## SOURCE RECORDS
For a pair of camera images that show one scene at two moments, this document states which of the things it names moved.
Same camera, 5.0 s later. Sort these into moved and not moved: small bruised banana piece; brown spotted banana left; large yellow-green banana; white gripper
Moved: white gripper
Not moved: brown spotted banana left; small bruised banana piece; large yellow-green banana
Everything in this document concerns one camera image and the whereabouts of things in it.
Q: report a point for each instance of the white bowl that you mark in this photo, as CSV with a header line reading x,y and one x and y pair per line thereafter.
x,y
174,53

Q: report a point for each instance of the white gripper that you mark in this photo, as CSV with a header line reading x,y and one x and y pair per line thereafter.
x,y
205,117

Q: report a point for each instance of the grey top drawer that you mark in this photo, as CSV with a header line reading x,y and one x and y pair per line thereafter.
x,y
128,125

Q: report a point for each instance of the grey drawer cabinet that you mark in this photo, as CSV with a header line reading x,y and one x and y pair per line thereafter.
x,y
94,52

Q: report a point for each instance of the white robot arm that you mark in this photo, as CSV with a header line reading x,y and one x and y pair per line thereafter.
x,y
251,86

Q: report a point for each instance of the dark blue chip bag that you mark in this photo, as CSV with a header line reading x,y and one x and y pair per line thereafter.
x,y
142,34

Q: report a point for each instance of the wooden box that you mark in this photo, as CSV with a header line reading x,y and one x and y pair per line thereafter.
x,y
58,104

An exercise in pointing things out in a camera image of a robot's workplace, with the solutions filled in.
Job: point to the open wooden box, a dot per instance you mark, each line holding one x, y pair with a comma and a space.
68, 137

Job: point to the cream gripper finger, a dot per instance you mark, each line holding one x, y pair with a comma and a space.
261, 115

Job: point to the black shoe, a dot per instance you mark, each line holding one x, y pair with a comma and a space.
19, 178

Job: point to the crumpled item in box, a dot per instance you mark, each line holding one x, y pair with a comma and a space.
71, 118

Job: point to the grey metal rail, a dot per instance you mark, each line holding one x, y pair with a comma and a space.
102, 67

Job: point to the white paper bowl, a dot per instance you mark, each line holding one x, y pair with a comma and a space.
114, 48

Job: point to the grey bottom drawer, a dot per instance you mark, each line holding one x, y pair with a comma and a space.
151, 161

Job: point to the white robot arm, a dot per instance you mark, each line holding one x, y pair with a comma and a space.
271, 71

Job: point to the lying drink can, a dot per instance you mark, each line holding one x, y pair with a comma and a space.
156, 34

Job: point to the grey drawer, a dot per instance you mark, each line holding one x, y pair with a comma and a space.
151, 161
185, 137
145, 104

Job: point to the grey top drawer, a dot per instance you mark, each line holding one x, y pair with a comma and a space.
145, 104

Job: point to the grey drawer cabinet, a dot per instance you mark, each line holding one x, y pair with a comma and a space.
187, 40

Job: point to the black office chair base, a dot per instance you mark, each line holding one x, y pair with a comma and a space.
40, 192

## ABOUT THIS EXERCISE
The response should consist only of the lines from the one containing "Job: point to the black office" to the end of the material above, both included.

## TASK ANSWER
Job: point to the black office chair base, a dot per instance you mark, each line holding one x, y pair with a comma and a space.
40, 192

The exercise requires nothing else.